# Colgo l'occasione per augurarti un Buon Natale



## simonaj

Come tradurre in inglese "cogliere l'occasione"?
Colgo l'occasione per augurarti un Buon Natale.
...............to wish you  Merry Christmas.


----------



## Canna823

I don't know the literal translation, but here are some expression that maybe have the simliar meaning. 

My Try:

_I want to wish you a Merry Christmas on this special occasion. _
_I want to take this opportunity to wish you a Merry Christmas._


----------



## pinturicchio07

Direi "I'm choosing this occasion to wish you a Merry Christmas" 

or

"I want to take this opportunity to wish you a Merry Christmas"

Lorenzo


----------



## simonaj

thanks, but can I say too:I take the occasion to wish a Merry Christmas?


----------



## pinturicchio07

simonaj said:


> thanks, but can I say too:I take the occasion to wish a Merry Christmas?


 
Let me take this occasion to...

Lorenzo


----------



## Silvia B

simonaj said:


> thanks, but can I say too:I take the occasion to wish a Merry Christmas?

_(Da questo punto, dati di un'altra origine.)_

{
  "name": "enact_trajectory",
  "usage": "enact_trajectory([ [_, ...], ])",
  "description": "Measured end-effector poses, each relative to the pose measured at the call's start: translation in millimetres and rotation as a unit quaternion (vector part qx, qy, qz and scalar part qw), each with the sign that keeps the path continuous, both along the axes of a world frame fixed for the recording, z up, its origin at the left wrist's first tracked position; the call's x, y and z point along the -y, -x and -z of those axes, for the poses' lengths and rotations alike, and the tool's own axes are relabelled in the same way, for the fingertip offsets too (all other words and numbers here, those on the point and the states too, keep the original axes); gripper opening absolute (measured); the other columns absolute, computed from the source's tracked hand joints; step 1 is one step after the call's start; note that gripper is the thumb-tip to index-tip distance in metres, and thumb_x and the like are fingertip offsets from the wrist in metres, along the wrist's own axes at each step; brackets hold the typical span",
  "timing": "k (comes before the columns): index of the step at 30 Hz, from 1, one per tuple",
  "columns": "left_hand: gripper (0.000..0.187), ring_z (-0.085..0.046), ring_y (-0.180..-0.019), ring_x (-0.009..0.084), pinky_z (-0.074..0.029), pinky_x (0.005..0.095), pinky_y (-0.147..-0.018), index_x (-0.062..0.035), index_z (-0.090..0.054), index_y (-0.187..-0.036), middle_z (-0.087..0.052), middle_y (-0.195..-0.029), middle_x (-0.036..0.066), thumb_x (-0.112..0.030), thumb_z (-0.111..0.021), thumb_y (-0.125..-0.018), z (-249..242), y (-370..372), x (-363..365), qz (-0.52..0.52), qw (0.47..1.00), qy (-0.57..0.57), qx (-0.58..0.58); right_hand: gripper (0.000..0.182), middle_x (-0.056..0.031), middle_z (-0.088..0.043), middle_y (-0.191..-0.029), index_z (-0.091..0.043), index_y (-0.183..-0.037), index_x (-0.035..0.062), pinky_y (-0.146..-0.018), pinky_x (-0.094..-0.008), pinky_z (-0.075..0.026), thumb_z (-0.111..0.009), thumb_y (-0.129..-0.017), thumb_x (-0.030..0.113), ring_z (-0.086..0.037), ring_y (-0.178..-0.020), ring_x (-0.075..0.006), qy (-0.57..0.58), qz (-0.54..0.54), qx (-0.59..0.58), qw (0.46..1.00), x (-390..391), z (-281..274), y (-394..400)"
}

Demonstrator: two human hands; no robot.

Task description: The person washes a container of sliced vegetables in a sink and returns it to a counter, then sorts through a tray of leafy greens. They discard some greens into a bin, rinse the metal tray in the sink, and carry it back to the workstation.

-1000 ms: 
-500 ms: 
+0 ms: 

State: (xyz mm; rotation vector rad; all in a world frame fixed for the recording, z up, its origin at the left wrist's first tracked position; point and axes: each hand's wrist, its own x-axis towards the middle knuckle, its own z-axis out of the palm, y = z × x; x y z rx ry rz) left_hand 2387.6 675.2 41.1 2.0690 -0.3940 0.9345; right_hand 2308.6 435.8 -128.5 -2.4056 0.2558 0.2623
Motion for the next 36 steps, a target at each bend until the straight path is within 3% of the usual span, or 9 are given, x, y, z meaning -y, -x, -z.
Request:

In effetti questo è quello che traduce wordreference quando digiti "occasione" ... ma a me non suona benissimo...
Qualcuno ci conferma che realmente si usa?


----------



## Einstein

*Occasion *is something of a false friend. When speaking of a *special occasion* it means the same as in Italian, but *occasion *is not a synonym of *opportunity*.

I'd like to take this opportunity...


----------



## Silvia B

Einstein said:


> *Occasion *is something of a false friend. When speaking of a *special occasion* it means the same as in Italian, but *occasion *is not a synonym of *opportunity*.
> 
> I'd like to take this opportunity...



Quindi "to take the occasion" cosa traduce esattamente?


----------



## Einstein

Non lo direi. Canna823 propone "I want to wish you a Merry Christmas on this special occasion", ma è chiaro che si tratta di una "occasion" come può essere una festa, una riunione ecc. e non vuol dire opportunità.


----------



## Murphy

Direi che non si dice mai "to take the occasion" in inglese. Come dice Einstein, l'espressione giusta è "take the opportunity / chance".

L'uso della parola "Occasion" in inglese è più limitato. "A special occasion", "on one or two occasions". E più un sinonimo di "time" (volta / momento).


----------



## Panpan

You can also say 'I had occassion...' to do something.  It means the opportunity and the need (or desire) together.  It's a bit old-fashioned.  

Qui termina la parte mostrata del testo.